In many systems there are operating rules that have been developed over time to control the production processes. These operating rules are just as important to capture as the key system constraints; any schedule that ignores these operating rules is non-actionable. This includes operating decisions such as ProductABC can only be run on Machine1 or Machine2, while ProductXYZ can be run on Machine2 or Machine3 in the same machine work center area, with costing or operational efficiency taken into account as well. The Simio modeling framework has flexible rule-based decision logic for implementing these operating rules. As part of running the simulation model these rules and constraints are evaluated at each point on the event calendar to ensure all material and resource tasks are also fully synchronized to the actual production execution timeline. The result is an actionable schedule that respects both the physical constraints of the system as well as the standard operating rules and execution timeline.

3.2.3 Fast Execution

In most organizations, the useful life of a schedule is short because unplanned events and variation occur that make the current schedule invalid.  When this occurs, a new schedule must be regenerated and distributed as quickly as possible to keep production running smoothly. A manual or optimization-based approach to schedule regeneration that takes hours to complete is not practical; in this case, the shop floor operators typically take over and implement their own local scheduling decisions that may not be aligned with the system-wide KPIs. When random events occur, the Simio Factory Digital Twin can quickly respond and generate and distribute a new actionable schedule. Schedule regeneration can either be manually triggered by the scheduler, or automatically triggered by events in the system triggered by operational systems such as the MES or IoT devices.

3.2.4 3D Animated Model and Schedule

In other scheduling systems the only graphical view of the model and schedule is the resource Gantt chart. In contrast, the Simio Factory Digital Twin provides a powerful communication and visualization of both the model structure and resulting schedule. Ideally, anyone in the organization – from the shop floor to the top floor – should be able to view and understand the model well enough to validate its structure. A good solution improves not only the ability to generate an actionable schedule, but to visualize it and explain it across all levels of the organization.

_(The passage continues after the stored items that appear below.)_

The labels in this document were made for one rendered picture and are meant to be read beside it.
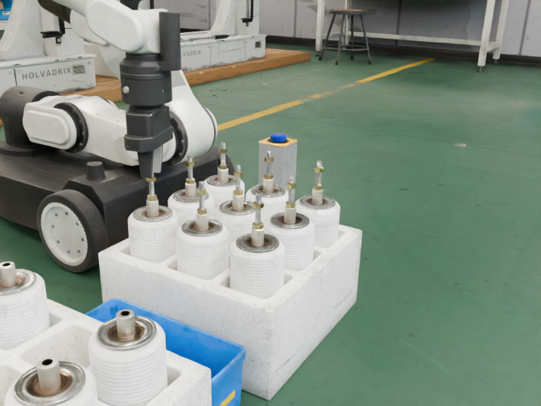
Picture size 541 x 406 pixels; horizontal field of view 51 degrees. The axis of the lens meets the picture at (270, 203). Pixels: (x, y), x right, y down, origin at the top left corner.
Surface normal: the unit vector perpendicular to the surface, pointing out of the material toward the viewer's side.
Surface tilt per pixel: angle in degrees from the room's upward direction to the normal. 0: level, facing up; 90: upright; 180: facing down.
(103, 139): 90
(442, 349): 0
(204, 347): 88
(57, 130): 90
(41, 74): 90
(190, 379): 0
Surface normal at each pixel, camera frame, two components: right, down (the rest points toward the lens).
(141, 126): -0.24, 0.35
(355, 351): 0.03, -0.93
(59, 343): 0.86, 0.21
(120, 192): 0.63, -0.50
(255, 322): -0.51, 0.30
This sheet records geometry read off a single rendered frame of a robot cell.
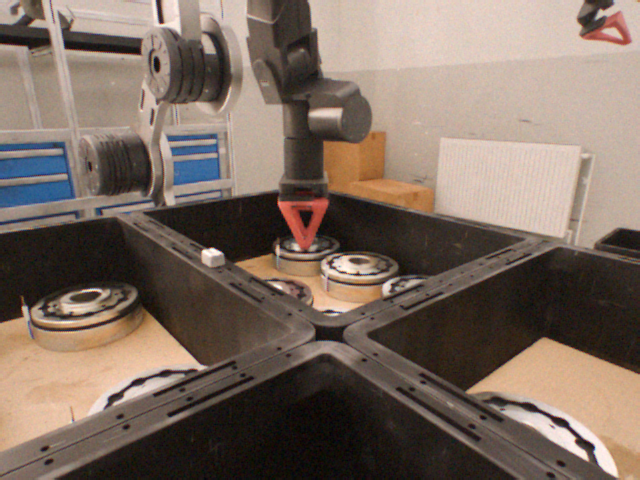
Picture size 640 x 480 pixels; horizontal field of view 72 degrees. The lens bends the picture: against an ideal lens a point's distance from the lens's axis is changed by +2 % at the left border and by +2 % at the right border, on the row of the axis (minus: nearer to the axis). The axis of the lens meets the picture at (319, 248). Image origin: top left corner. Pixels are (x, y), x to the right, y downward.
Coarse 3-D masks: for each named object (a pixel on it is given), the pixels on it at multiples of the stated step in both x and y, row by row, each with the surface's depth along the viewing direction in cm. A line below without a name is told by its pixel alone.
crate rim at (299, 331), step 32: (64, 224) 51; (128, 224) 51; (192, 256) 40; (224, 288) 34; (288, 320) 28; (256, 352) 25; (192, 384) 22; (96, 416) 20; (128, 416) 20; (32, 448) 18; (64, 448) 18
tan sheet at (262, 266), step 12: (240, 264) 66; (252, 264) 66; (264, 264) 66; (264, 276) 61; (276, 276) 61; (288, 276) 61; (300, 276) 61; (312, 276) 61; (312, 288) 58; (324, 300) 54; (336, 300) 54
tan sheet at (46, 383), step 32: (0, 352) 43; (32, 352) 43; (64, 352) 43; (96, 352) 43; (128, 352) 43; (160, 352) 43; (0, 384) 39; (32, 384) 38; (64, 384) 38; (96, 384) 38; (0, 416) 35; (32, 416) 35; (64, 416) 35; (0, 448) 32
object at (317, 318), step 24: (264, 192) 68; (336, 192) 68; (144, 216) 54; (432, 216) 54; (192, 240) 44; (528, 240) 45; (480, 264) 38; (264, 288) 33; (408, 288) 33; (432, 288) 33; (312, 312) 29; (360, 312) 29; (336, 336) 28
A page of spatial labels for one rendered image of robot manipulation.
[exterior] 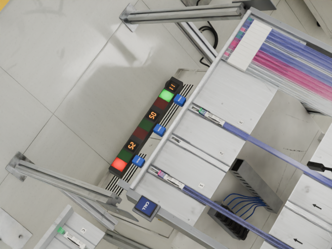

The Simio Gantt chart has a direct link to the 3D animated view of the factory; right click on a resource along the time scale in the Gantt view and Simio instantly displays an animated view of that resource in the factory – showing the machines, workers, and work in process at that point in time in the schedule. From that point the scheduler can simulate forward in time and watch the schedule unfold as it will in the real system. The benefits of the Simio Factory Digital Twin begin with its accurate and fast generation of an actionable schedule. But the benefits culminate in the Factory Digital Twin’s ability to communicate its factory structure, model logic, and resulting schedules to anyone that needs to know.

3.2.5 Risk Analysis

One of the key shortcomings of scheduling tools is their inability to deal with unplanned events and variation.  In contrast, the Simio Factory Digital Twin can accurately model these unplanned events and variations to not only provide a detailed schedule, but also analyze the risk associated with the schedule.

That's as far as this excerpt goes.